[Dataset items]
• • • • •

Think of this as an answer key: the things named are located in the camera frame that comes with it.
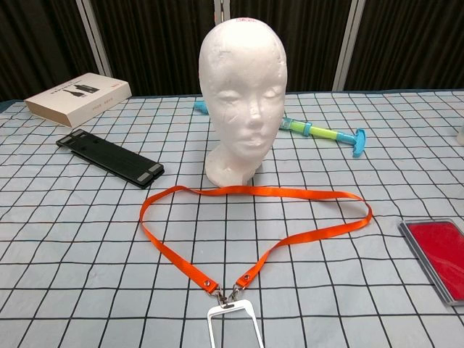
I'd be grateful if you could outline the orange lanyard strap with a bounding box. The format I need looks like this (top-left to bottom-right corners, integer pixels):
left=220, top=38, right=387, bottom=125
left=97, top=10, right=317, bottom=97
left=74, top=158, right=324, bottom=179
left=139, top=184, right=373, bottom=306

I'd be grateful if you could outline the white badge holder frame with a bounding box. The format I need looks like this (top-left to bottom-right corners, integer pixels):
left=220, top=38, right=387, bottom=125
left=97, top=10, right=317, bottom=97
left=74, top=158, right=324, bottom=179
left=206, top=299, right=259, bottom=348

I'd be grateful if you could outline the white foam mannequin head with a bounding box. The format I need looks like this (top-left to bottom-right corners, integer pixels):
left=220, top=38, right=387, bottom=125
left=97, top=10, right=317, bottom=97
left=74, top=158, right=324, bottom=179
left=198, top=17, right=288, bottom=189

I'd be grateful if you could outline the green blue toy pen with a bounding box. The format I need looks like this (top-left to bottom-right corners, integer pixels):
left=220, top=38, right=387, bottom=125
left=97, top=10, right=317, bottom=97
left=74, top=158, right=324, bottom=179
left=193, top=100, right=367, bottom=159

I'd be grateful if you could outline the black folding stand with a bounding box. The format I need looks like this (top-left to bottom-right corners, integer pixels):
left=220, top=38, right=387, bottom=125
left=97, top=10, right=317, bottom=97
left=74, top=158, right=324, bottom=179
left=55, top=128, right=165, bottom=190

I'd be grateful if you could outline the white checkered tablecloth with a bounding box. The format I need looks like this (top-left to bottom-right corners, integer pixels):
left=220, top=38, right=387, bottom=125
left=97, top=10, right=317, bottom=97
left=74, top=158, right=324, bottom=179
left=0, top=88, right=464, bottom=348

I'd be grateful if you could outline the black folding screen partition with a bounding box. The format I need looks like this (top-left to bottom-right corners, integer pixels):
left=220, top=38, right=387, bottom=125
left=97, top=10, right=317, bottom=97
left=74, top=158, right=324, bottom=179
left=0, top=0, right=464, bottom=103

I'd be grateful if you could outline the white cardboard product box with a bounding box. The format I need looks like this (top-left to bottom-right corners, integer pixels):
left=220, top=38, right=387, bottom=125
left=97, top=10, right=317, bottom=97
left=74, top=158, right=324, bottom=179
left=23, top=72, right=133, bottom=128

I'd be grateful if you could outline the red ink pad case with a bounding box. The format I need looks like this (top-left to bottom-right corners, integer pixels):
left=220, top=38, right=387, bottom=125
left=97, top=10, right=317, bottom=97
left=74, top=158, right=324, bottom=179
left=397, top=217, right=464, bottom=307

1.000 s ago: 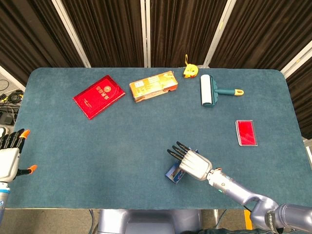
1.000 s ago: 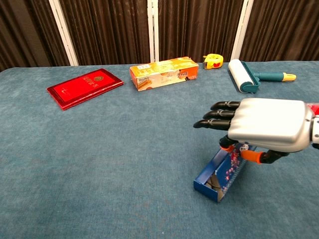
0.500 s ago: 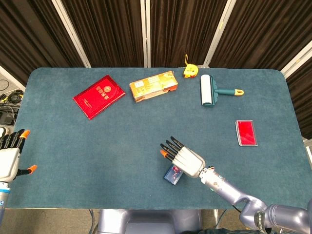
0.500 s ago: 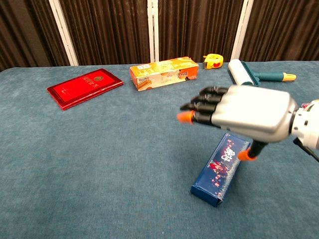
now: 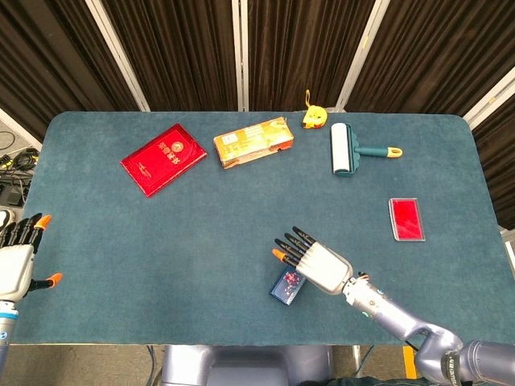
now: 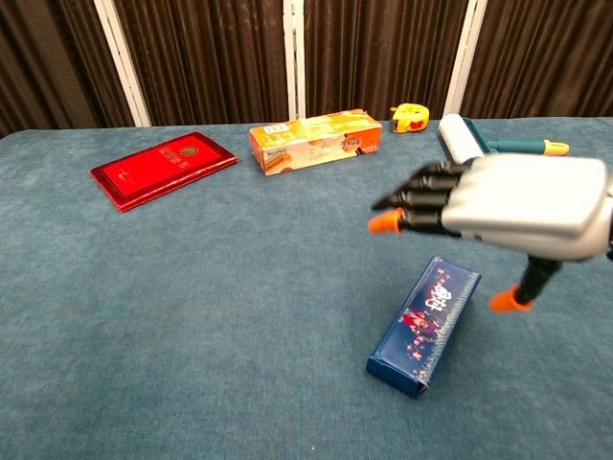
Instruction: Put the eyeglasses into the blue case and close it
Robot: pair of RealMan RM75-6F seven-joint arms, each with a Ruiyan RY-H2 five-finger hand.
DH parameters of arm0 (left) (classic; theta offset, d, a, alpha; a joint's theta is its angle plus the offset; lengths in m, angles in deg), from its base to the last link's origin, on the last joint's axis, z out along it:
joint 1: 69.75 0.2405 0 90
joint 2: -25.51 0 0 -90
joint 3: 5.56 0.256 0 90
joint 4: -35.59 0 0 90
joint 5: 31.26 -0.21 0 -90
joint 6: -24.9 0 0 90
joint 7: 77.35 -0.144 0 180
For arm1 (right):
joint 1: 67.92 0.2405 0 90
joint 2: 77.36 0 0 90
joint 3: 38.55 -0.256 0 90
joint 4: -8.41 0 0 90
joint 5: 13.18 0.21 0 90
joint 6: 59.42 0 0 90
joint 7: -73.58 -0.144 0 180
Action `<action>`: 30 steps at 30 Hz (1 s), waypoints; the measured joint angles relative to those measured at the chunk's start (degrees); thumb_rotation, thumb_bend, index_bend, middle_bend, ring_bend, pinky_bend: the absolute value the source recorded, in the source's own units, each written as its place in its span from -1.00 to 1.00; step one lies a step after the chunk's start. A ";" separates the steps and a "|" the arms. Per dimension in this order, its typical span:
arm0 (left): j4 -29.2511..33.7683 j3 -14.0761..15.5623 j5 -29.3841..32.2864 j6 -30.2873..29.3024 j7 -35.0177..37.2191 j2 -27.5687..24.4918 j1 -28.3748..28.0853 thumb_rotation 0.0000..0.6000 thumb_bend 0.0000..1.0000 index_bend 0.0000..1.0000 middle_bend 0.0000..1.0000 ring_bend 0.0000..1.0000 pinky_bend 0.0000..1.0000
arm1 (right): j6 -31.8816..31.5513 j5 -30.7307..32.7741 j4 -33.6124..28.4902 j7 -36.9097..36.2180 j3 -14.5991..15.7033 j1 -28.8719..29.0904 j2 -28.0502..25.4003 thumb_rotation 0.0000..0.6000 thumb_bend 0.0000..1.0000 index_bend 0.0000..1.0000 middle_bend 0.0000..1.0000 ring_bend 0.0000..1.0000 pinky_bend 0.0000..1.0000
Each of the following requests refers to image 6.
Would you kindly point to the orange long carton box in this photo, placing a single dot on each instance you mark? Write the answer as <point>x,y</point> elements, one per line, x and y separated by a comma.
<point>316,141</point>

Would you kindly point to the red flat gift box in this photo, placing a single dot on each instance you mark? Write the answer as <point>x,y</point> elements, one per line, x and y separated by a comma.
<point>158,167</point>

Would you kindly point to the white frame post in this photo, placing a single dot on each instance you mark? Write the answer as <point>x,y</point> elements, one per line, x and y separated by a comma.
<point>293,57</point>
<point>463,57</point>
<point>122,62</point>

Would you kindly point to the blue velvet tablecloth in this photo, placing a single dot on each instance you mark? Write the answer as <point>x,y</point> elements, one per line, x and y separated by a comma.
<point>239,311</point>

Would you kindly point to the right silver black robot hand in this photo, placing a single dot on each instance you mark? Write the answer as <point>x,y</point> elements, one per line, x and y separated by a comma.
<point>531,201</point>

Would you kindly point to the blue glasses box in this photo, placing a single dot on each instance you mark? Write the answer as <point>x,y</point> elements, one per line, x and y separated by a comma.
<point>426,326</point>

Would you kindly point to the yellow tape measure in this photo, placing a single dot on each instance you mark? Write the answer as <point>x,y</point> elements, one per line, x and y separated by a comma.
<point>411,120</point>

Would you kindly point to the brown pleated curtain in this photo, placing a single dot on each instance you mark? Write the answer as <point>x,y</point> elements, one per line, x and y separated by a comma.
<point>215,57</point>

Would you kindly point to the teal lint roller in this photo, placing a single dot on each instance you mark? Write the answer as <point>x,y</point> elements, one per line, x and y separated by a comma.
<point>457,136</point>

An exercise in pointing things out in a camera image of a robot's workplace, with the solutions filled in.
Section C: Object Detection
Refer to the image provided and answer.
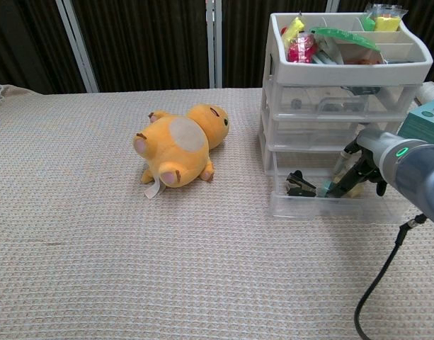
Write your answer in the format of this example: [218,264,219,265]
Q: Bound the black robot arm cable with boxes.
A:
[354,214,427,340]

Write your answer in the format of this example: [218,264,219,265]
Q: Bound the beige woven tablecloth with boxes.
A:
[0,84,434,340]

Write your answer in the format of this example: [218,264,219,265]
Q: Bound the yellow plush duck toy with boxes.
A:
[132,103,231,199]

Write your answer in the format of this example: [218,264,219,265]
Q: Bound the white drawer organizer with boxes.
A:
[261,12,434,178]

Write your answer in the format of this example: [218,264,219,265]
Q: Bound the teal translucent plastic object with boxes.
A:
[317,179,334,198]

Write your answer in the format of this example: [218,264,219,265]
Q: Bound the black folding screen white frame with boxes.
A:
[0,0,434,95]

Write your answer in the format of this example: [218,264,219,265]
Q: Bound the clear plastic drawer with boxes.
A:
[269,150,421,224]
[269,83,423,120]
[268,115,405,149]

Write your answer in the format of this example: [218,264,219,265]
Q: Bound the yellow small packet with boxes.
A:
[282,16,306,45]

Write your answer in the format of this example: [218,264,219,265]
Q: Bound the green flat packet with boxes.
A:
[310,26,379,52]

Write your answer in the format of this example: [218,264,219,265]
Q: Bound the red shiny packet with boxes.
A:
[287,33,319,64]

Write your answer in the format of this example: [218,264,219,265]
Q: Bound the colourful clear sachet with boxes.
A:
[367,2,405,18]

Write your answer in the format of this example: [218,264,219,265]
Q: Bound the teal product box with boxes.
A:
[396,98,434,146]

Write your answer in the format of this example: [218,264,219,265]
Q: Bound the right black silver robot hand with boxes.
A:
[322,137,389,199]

• • • • •

◆ **What the task requires**:
In the entries above, some lines hold the string "product". Copy each of them.

◆ **Final answer**:
I'd be grateful if you could outline the white cardboard product box with a bounding box. The format I need looks like this (top-left to bottom-right corners, integer pixels):
Q: Bound the teal product box with boxes.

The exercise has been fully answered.